** Source material **
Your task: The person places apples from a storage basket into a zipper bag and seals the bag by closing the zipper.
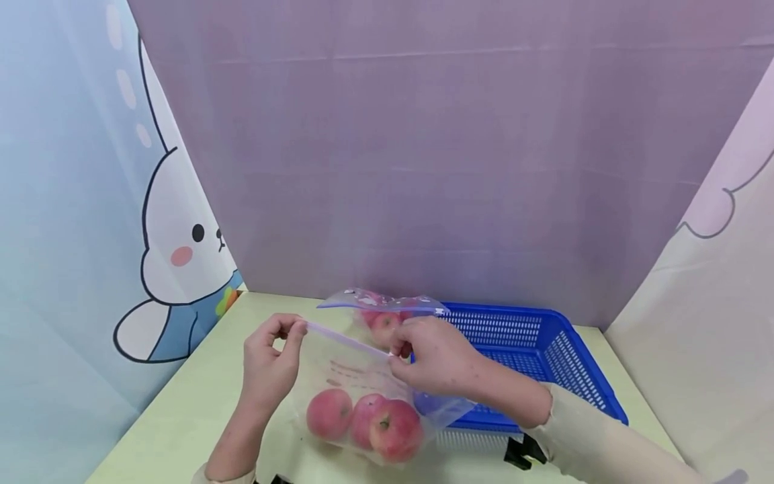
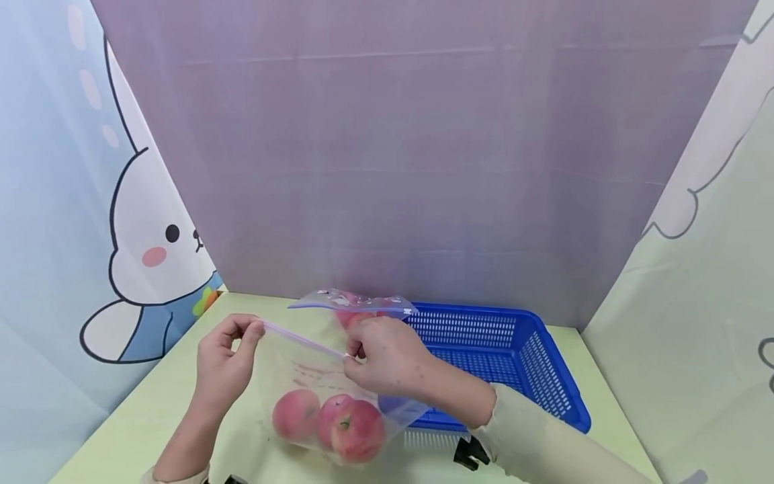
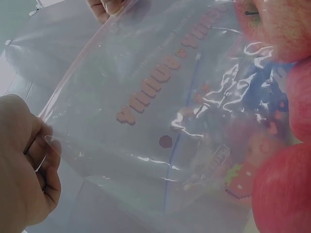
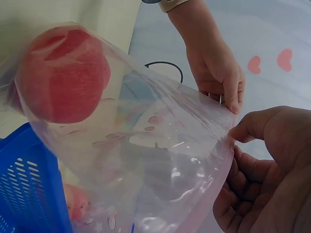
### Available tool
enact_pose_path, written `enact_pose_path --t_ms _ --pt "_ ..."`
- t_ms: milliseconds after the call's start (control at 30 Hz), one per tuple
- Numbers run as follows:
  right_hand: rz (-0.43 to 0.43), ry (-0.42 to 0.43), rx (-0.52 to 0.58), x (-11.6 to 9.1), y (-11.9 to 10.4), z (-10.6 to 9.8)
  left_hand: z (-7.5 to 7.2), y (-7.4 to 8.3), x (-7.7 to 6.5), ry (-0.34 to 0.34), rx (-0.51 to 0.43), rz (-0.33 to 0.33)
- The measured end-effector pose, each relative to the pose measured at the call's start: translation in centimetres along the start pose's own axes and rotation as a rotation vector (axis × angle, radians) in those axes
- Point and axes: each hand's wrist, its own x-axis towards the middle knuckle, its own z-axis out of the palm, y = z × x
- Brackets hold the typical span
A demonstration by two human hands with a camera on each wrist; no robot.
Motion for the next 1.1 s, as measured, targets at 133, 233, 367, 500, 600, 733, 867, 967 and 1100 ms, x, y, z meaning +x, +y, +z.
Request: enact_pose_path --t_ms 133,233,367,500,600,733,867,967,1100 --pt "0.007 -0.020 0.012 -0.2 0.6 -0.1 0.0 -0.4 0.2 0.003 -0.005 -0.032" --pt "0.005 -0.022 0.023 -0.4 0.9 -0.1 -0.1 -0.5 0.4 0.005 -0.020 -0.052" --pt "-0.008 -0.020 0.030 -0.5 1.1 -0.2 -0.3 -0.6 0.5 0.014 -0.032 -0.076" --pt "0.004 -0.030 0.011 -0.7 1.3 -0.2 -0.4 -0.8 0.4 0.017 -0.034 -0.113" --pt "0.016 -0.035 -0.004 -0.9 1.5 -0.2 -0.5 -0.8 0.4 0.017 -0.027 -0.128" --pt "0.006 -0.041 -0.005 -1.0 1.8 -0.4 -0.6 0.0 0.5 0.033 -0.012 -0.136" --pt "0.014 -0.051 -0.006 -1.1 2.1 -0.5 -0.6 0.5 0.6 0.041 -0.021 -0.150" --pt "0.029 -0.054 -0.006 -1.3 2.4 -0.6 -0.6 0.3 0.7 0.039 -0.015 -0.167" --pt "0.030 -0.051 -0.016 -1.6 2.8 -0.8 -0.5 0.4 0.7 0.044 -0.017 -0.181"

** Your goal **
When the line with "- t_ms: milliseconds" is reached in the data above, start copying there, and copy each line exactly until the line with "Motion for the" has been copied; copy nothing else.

** Worked solution **
- t_ms: milliseconds after the call's start (control at 30 Hz), one per tuple
- Numbers run as follows:
  right_hand: rz (-0.43 to 0.43), ry (-0.42 to 0.43), rx (-0.52 to 0.58), x (-11.6 to 9.1), y (-11.9 to 10.4), z (-10.6 to 9.8)
  left_hand: z (-7.5 to 7.2), y (-7.4 to 8.3), x (-7.7 to 6.5), ry (-0.34 to 0.34), rx (-0.51 to 0.43), rz (-0.33 to 0.33)
- The measured end-effector pose, each relative to the pose measured at the call's start: translation in centimetres along the start pose's own axes and rotation as a rotation vector (axis × angle, radians) in those axes
- Point and axes: each hand's wrist, its own x-axis towards the middle knuckle, its own z-axis out of the palm, y = z × x
- Brackets hold the typical span
A demonstration by two human hands with a camera on each wrist; no robot.
Motion for the next 1.1 s, as measured, targets at 133, 233, 367, 500, 600, 733, 867, 967 and 1100 ms, x, y, z meaning +x, +y, +z.

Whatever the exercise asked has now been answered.